**TASK TO CARRY OUT**
From the entries that follow, report every line in which "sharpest" occurs.

Stored items from a collection:
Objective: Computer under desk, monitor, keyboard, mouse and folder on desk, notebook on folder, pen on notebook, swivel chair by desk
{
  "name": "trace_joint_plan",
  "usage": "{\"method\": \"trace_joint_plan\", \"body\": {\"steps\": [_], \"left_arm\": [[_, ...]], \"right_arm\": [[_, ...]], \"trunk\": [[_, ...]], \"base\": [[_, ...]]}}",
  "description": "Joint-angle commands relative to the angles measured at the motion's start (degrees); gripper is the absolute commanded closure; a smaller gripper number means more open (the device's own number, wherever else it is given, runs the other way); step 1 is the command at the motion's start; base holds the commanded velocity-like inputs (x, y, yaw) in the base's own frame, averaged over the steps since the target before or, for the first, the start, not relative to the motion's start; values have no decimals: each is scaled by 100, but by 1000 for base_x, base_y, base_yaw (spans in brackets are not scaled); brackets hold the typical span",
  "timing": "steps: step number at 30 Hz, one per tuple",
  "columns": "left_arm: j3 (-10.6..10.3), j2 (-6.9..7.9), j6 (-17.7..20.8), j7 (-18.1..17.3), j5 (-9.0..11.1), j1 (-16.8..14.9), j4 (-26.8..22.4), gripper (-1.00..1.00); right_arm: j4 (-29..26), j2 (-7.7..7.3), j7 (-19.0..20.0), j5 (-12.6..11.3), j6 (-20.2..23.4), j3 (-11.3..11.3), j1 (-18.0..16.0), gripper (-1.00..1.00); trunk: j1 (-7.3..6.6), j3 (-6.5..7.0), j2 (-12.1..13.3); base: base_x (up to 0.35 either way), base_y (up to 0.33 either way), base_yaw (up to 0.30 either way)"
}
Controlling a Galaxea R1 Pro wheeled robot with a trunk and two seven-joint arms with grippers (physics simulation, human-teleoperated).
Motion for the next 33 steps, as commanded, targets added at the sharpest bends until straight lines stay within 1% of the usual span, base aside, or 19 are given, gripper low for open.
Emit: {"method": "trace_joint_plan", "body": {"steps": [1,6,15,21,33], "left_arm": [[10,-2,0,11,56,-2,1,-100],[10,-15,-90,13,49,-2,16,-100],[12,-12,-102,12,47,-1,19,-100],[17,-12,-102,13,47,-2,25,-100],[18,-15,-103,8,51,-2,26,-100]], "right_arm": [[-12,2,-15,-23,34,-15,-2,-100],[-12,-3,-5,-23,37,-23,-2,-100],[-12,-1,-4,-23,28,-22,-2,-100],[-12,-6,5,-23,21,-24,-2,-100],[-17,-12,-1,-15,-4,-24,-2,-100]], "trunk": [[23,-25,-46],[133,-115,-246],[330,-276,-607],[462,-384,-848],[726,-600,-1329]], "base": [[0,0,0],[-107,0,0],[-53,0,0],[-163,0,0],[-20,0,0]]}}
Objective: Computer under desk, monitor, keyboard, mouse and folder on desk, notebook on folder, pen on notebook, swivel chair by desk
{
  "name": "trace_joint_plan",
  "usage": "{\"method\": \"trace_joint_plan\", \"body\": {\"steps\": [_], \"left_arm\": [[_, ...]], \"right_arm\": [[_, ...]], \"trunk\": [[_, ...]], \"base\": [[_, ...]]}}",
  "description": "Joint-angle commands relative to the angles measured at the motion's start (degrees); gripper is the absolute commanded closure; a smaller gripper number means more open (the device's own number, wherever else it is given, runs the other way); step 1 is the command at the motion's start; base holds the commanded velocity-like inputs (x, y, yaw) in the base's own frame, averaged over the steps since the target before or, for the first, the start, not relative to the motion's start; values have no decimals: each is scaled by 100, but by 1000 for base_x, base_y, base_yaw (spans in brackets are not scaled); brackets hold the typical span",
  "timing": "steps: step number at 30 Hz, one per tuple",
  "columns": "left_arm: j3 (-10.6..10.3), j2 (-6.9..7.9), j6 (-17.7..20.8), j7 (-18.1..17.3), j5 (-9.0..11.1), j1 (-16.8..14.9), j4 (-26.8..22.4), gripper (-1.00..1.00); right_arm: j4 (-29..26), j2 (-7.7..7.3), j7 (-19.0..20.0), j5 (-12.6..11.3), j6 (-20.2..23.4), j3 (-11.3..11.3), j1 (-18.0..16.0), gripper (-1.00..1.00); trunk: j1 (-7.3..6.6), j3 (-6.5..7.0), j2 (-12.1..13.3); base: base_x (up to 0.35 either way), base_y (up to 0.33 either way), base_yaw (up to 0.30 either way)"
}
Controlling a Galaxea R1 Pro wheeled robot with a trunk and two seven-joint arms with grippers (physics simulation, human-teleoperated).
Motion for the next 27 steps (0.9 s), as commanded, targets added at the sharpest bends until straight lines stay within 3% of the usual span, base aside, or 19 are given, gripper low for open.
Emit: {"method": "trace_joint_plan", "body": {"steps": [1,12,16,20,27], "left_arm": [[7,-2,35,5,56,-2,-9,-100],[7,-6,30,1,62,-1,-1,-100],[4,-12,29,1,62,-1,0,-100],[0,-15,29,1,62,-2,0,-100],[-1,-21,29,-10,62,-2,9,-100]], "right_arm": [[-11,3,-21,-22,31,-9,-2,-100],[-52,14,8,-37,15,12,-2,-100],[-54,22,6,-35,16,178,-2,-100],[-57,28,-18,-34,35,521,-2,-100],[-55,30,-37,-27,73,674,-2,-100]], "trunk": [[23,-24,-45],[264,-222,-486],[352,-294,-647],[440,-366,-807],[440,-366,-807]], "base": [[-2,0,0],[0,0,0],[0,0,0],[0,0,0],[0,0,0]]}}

**EXPECTED OUTPUT**
Motion for the next 33 steps, as commanded, targets added at the sharpest bends until straight lines stay within 1% of the usual span, base aside, or 19 are given, gripper low for open.
Motion for the next 27 steps (0.9 s), as commanded, targets added at the sharpest bends until straight lines stay within 3% of the usual span, base aside, or 19 are given, gripper low for open.

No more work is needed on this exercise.